孤影と幻痛の海で



 診察室から出た瞬間、抑えていたため息がこらえきれずにすべりおちてしまい、チヅルはあわてて口もとを手で覆った。自分を落ち着かせるために少しのあいだ、だいぶすりへってしまった黒いパンプスのつま先をじっと見つめていなくてはならなかった。
 

 ホテルのロビーほどはある広い待合室であっても、彼の姿はよく目立つ。時代と流行を周回遅れした服装、そこへきて画竜点睛といった風情のあのサングラスである。ほとんど、大昔にはやった俳優のコスプレだ。サングラスを屋内だろうが夜だろうが日常的に着用しているのには、まだ目を瞑れる。彼のあれは単にファッションアイテムであるだけでなく、遠視の矯正を兼ねた度入りのものだからだ。しかし、それならそれでもっと日常的かつシンプルなデザインのものがあったはずである。服装との調和を考えるならむしろあれが模範解答かもしれないが、そもそもの話があんな格好で捜査官を堂々名乗るあたりからして、モリカワキヨシという男の奇特さがいかんなくあらわれているのだった。
 
 モリカワはたいしておもしろくもなさそうに週刊誌を読んでいたが、チヅルの姿に気づくとかるく手をあげた。チヅルより十三年、年齢を重ねたぶんの乾燥と皺とを請け負った頬、それに唇とが、わずかな微笑をつくる。けれど、目の方もそれにならっているかはわからない。うすい紫色のサングラスが病院の清潔な明かりを反射して、その奥にあるはずの彼の瞳を伺い知れないものにさせていた。


 「おかえり」
 「ごめんなさい、手間をとらせて」
 「構わんよ。どうせ今日は暇だ」
 

 チヅルはモリカワの隣に腰を下ろし、非番のところをつきあわせてしまったことにかさねて礼を言おうとした。話したいこともいくつかできていた。それらを丁寧に順序立てて話そうとしていたのに、言葉は突然、ふっと彼女の前から姿を消した。消えたというよりも、落下していったのだ。診察室を出た時から用意していた言葉が、フォークに巻きつけそこねたスパゲティのように、するりとほどけて胸の底に落ちていく。チヅルは内心ひどく動揺したが、どうにかそれを表に出すことだけは全力で防いだ。かわりに、なにごとかを言いよどんだまま開きかけた唇から、細いため息が漏れだす。

 ちらとこちらを伺うモリカワの視線を感じたが、いぶかしむ類のものではなく、長い待ち時間と診察とでチヅルが疲弊していないかを確認するものらしかった。チヅルはそれでひとまずは安堵する。見かけによらず、モリカワは人の感情の機微には人一倍敏感な男だ。

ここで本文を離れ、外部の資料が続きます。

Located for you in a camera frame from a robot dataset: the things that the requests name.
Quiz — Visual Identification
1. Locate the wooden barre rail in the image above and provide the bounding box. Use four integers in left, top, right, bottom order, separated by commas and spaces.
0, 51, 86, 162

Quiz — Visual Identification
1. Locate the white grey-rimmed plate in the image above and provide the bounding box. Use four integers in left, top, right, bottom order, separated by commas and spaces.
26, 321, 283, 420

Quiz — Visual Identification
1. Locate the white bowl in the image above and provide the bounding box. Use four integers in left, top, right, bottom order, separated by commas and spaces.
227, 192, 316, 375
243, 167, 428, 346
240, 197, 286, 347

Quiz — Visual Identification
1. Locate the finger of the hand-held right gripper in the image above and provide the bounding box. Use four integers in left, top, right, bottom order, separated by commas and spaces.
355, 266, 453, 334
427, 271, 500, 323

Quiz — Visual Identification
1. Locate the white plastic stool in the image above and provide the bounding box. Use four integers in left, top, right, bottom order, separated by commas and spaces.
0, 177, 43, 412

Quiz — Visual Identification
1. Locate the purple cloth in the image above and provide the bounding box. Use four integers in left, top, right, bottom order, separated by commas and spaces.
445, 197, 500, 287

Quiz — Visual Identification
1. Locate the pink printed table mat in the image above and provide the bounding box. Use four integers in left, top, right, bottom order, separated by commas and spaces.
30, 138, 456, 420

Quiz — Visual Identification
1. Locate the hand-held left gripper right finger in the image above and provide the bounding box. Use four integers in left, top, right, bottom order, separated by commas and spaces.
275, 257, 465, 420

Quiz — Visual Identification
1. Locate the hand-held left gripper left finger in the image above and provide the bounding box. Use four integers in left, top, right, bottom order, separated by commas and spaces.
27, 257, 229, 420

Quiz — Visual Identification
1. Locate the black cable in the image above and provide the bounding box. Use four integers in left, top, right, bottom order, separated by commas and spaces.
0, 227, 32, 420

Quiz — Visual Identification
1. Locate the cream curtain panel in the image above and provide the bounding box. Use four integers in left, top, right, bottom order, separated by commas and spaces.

 彼の真似をして、チヅルは手近なマガジンラックにおさめられていたタウン誌をめくってみたりもしたが、文字も写真も見事に頭にはいらない。ふだんは一定の魅力をたたえて映る記事の数々が、そしらぬ顔で彼女の真横をとおり抜けてゆく。そういうわけで、またしばらく彼女は雑誌の誌面と、自分の靴とを交互に眺めていた。モリカワから何か話しかけてくれることを期待したが、彼のやさしさがそのようなかたちで差し出されるようなものでないことも、彼女は知っている。
 さとられぬよう、髪をいじるふりをしながらモリカワの横顔をうかがってみた。ふだん、どうでもいいようなおしゃべりやつまらない冗談でチヅルをいらだたせる唇が、今はきっちりと閉ざされている。そこからはどのような言葉が紡がれる気配もなく、口腔の内側から氷の張ったようであった。
 こういう場面ではきまってモリカワはなにも話しかけてこないし、訊きだそうともしない。冷淡な気質というわけではなく、彼らしい、一種の透明な誠実さのあらわれだった。虚実を巧みに弄して情報をあやつるのを得手とする彼は、同時に、言葉というものの空疎さを痛いほどに理解している。だから、彼が本当に人を気遣うとき、たちまちいつもの多弁と軽口はなりをひそめた。それも今回のように、女の身体に関わるような問題なら、なおさら彼の口は重い。
 
 数ヶ月前、チヅルはあのカムイ事件の犯人・シモヒラアヤメに銃で撃たれ、脇腹のあたりに傷を負った。さいわいかすり傷程度だったが、傷そのものはふさがっても、銃創は彼女の肌にしぶとく残っていた。女の肌に残る傷というのは、男のそれとはまるきり意味が違ってくる。そのような未知の領域に、また、男である自分が決して到達できない立場に無分別に切り込んでチヅルを二重に痛めつけるような愚を犯す男ではない。   
 それでも、とチヅルは思う。そのような優しさの形態もあるとわかっていて、なお自分はモリカワにそれ以上の、身を投げ打たせるような苛烈なものを求めようとしている。自らの貪欲さを卑しいと思いつつも、チヅルはあきらめがつかないままでいた。 

 

 会計を終え、自動ドアをくぐって外に出た。白昼の日差しが街に漲り、一瞬くらりとなるほどまぶしい。

 「そういえば」
 いかにもたった今思い出したといったふうの何気なさで、チヅルは声をあげた。が、実際はこのひとことを口にするだけでも、相当の勇気を強いられた。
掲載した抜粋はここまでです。